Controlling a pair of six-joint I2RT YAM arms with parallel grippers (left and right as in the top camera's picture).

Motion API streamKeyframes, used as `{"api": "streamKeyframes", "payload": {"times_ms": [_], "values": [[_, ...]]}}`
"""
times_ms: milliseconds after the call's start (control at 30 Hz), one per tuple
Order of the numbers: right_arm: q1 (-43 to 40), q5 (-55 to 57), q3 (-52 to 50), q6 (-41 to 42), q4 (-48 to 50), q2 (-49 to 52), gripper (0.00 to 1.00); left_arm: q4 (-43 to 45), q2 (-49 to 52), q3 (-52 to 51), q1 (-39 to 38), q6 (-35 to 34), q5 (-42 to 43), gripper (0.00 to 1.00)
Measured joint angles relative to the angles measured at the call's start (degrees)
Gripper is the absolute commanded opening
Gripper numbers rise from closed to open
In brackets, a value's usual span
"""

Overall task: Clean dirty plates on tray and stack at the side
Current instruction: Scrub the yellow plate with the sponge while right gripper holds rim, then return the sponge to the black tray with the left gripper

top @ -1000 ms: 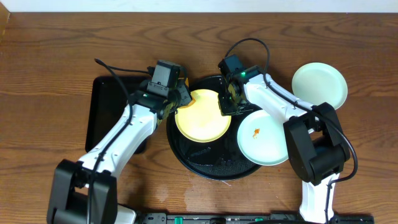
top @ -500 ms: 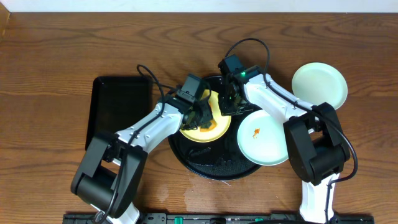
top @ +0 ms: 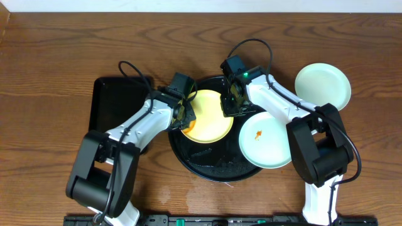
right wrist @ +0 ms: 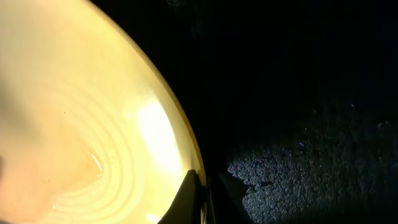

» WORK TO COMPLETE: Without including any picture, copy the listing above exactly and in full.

» OUTPUT OF THE TASK:
Controlling a pair of six-joint I2RT YAM arms with parallel grippers (left and right as in the top camera's picture).

Motion API streamKeyframes, used as `{"api": "streamKeyframes", "payload": {"times_ms": [_], "values": [[_, ...]]}}`
"""
times_ms: milliseconds after the call's start (control at 30 Hz), one per tuple
Order of the numbers: right_arm: q1 (-43 to 40), q5 (-55 to 57), q3 (-52 to 50), q6 (-41 to 42), q4 (-48 to 50), q2 (-49 to 52), gripper (0.00 to 1.00); left_arm: q4 (-43 to 45), q2 (-49 to 52), q3 (-52 to 51), q1 (-39 to 38), q6 (-35 to 34), q5 (-42 to 43), gripper (0.00 to 1.00)
Measured joint angles relative to the angles measured at the call's start (degrees)
Gripper is the absolute commanded opening
Gripper numbers rise from closed to open
In brackets, a value's usual span
"""

Overall task: Clean dirty plates on tray and stack at the side
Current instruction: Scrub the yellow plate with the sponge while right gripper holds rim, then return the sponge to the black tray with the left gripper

top @ -1000 ms: 
top @ -500 ms: 
top @ +0 ms: 
right wrist @ +0 ms: 

Work on this exercise has been completed.